The good news (if you want a service) is that Singularity Hub (2.0) that will be released after Singularity 2.4 is going to support this structure. The standard is to find (recursively) any file called "Singularity" and build if it's been updated. The extension of the file is the tag. So for your above files, you would have a repo connected to Singularity Hub with this organization:

recipes/SL6/Singularity.SL6
recipes/Ubuntu1604/Singularity.Ubuntu16.04

For files, at least for Singularity Hub, the builder is always going to set the base as the repo base, so you would still add files like:

%files
resources/profile/setupBelle.sh
resources/profile/setupATLAS.sh

and in the above those would go to the root of the image, same name

> Now I would like to:
> - Be able to call "singularity bootstrap" from anywhere, i.e. not caring about the actual working directory of the "singularity" bootstrapping process.
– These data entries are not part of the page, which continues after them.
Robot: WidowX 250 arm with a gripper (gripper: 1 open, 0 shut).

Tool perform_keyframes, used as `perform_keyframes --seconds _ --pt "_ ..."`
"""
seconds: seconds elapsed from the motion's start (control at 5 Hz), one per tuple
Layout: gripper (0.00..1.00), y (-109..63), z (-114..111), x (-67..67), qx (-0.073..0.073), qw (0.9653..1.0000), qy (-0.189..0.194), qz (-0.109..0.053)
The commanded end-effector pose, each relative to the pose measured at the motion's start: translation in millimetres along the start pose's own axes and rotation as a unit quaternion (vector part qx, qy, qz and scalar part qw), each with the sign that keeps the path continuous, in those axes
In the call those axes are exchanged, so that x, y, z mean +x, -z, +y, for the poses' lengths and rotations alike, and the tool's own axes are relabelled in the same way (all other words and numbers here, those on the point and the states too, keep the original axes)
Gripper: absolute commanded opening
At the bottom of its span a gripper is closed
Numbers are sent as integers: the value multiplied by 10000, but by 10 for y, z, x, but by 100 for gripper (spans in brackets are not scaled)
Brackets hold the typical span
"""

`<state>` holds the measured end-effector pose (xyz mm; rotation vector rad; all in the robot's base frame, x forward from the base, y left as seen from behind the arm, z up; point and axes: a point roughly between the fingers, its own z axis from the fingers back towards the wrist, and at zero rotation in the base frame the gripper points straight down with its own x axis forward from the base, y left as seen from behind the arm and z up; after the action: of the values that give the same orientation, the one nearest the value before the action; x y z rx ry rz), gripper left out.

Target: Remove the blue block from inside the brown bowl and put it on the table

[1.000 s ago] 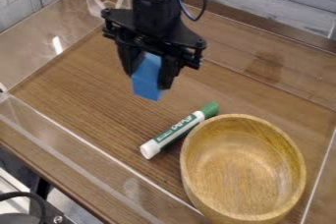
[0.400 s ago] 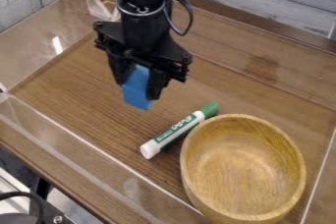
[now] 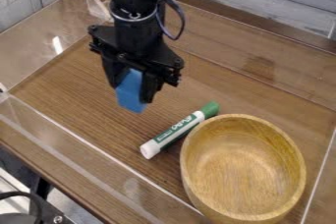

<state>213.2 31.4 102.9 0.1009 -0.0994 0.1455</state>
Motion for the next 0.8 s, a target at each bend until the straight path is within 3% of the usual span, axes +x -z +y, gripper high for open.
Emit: perform_keyframes --seconds 0.0,0.6 --pt "0 -27 43 44 18 9999 -3 -145" --pt "0 70 116 35 52 9999 26 -115"
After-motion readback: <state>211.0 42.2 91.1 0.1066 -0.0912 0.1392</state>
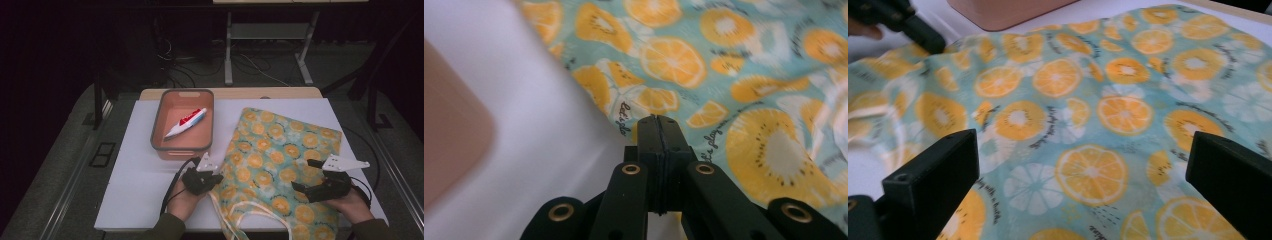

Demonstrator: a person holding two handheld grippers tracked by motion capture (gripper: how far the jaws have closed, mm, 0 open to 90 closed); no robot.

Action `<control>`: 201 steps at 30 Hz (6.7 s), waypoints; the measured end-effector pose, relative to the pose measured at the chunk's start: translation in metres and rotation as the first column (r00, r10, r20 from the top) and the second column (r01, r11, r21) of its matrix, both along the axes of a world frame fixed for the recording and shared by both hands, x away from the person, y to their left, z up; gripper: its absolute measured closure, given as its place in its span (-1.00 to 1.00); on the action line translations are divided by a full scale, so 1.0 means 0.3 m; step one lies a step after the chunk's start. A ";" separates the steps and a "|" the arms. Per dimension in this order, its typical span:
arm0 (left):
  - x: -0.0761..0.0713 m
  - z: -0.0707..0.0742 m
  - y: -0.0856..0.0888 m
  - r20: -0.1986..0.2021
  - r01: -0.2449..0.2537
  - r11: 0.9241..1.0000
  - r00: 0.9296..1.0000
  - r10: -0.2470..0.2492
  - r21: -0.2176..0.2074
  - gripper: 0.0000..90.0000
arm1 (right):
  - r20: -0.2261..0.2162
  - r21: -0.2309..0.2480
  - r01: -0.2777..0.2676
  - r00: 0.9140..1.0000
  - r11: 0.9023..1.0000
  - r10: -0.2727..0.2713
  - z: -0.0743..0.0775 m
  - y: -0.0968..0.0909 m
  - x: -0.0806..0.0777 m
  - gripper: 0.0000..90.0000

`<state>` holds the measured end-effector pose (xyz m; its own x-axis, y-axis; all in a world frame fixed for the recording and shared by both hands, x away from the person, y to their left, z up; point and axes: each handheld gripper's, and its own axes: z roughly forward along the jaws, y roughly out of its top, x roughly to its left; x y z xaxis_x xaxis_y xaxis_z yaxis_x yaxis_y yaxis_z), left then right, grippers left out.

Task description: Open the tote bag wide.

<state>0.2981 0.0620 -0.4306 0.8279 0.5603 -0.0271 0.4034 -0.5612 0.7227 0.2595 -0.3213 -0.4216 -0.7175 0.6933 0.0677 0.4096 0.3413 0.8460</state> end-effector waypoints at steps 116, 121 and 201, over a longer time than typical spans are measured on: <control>-0.107 -0.019 0.278 0.010 -0.070 0.991 0.997 0.072 -0.114 -0.67 | -0.248 -0.054 -0.501 0.844 0.864 0.475 -0.042 0.453 -0.106 0.86; -0.107 -0.018 0.279 0.010 -0.072 0.991 0.997 0.074 -0.116 -0.66 | -0.208 -0.020 -0.465 0.868 0.885 0.451 -0.006 0.415 -0.085 0.95; -0.100 -0.020 0.303 0.008 -0.047 0.992 0.999 0.048 -0.118 -1.00 | -0.248 -0.132 -0.195 0.956 0.972 0.158 -0.020 0.176 0.087 0.11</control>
I'm not sure I totally follow here - Singularity needs minimally a definition file (Singularity) and path to an image - the build context is important. Docker is the same - when you build it looks for the Dockerfile and local context. What would make sense is to have some standard organization of the build directory, and then have a common bootstrap file (adding files from the same folder, finding the definition) sort of automatically. Another idea is to have a wrapper around singularity that keeps a record of build bases (directories) associated with recipe or uri names, and then when you call to bootstrap /build with the uri, it changes directories appropriately, etc.

> - Copy the resource-files into my containers.
> - Achieve that without hardcoding any absolute paths in the build recipe.

You shouldn't need to - given that you have a "resources" folder in the root of the build directory, if you are running it from there you can use relative paths.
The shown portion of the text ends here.